I had babies, toddlers, preschoolers, and even school-aged kids that needed me more at certain times and that's not a “phase”; that's parenting. Different kids will need to feel close to you in different ways and that's normal and natural and dare I say, healthy. Don't feel pressured or rushed to get through the “stage” of separation anxiety, but instead, realize it's part of parenting and encourage ways you can give your kid what he or she needs while also honoring your own need for space. (Boy, do I need space sometimes!)
#2: Sleep Regression
Boy, do I feel like a jerk saying this, but I'm just going to anyways. Sleep regression doesn't always go away. Take my youngest daughter, for example. A wonderful sleeper initially, she hit a sleep “regression” at 4 months old — and essentially was the world's worst sleeper after that. And guess what? She's still not a great sleeper. She doesn't like to go down to sleep, I find her wandering the house at night, she pops up bright and early, ready to go, and she hasn't napped since she was two.
My point is not to depress you or cause you to lose all hope. But again, to see that while sleep regression might bring some temporary challenges, it could also be a sign of your child's own sleep patterns and habits that need addressing for the long-term. If you see it as a phase that will go away on its own, it might mean you miss an opportunity to instill positive sleep habits early on or even get professional help if needed.
#3: Feeding Challenges
Ain't no challenge like meal time around my house and if you're a mom of a picky eater, you feel me. When I've tried addressing my children's picky eating problems, I get two responses from both friends, family, strangers and even our doctor: 1) They'll eat if they're hungry enough! and 2) It's just a phase.

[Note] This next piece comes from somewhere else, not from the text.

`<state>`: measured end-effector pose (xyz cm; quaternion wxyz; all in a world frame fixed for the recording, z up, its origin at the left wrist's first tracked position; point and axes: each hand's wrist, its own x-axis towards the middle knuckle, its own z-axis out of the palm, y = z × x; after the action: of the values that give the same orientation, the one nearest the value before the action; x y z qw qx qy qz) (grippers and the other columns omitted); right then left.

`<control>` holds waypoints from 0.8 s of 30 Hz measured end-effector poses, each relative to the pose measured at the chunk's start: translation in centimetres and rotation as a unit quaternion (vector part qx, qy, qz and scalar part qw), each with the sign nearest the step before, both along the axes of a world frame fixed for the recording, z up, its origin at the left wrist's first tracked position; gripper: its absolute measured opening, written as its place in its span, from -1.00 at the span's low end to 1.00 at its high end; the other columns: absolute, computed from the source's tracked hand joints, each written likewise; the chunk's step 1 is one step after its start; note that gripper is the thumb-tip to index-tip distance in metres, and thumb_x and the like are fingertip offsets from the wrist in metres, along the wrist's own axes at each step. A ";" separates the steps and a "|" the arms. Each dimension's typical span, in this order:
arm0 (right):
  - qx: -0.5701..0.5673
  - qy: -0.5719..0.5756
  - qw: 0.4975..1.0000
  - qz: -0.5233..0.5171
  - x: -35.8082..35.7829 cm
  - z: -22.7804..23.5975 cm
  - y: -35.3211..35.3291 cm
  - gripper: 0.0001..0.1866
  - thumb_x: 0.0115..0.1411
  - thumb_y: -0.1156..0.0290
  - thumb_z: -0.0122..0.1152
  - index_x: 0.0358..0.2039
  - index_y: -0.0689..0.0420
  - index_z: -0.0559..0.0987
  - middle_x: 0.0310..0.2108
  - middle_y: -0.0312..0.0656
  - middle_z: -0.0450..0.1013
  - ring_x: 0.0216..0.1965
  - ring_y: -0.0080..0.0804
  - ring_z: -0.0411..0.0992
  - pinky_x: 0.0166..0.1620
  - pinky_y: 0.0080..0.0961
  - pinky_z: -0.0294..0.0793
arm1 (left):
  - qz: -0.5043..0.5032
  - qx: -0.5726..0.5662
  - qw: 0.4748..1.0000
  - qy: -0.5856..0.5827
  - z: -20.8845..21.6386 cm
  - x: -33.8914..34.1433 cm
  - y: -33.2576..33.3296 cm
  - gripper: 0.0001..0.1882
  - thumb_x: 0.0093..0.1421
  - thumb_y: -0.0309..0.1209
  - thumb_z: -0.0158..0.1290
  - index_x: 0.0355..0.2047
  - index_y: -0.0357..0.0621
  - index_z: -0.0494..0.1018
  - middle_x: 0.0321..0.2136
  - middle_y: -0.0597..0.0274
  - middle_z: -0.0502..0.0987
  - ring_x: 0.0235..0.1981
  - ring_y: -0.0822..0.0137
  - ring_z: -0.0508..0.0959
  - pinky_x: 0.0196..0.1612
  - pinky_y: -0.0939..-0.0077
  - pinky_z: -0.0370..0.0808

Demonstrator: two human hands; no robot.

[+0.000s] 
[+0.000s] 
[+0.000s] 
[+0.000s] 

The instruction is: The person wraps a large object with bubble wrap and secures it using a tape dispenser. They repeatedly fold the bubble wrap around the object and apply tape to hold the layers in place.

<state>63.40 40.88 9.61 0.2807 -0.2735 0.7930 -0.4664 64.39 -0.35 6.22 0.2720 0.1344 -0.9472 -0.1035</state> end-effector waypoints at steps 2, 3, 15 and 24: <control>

And guess what? Neither of those is helpful. I'm not keen on letting my children starve. And now that my oldest is 10, I'm starting to think it's not “just” a phase. Picky eating is hard to deal with as a parent and I feel like saying, “oh, it's just a phase that will pass” really downplays how difficult it can be as a parent when you're facing feeding a kid who hates all food 3-5 times a day.
#4: The Toddler Years
Yes, the toddler years pass. But then what happens? The preschool years. And then what? The school-age years. And then what? The preteen, what-the-heck-is-happening-to-my-child years. And so on and so forth, I'm sure you get the picture.
The point is, while we can rationally say that these years shall pass (because they will) I'm just not sure that is 1) helping anyone and 2)actually that accurate. Because while the time might pass, the specific issue or challenge will more than likely still be there, just bigger or changed slightly so it looks a little different. (A toddler playing in the toilet, for instance, suddenly becomes a 10-year-old begging you for electronics and both are kind of disturbing, tbh.)
So, yes, this too shall pass. But as for what comes next? I can't promise it's getting any easier, so maybe we should rethink the message we are giving to parents to encourage them.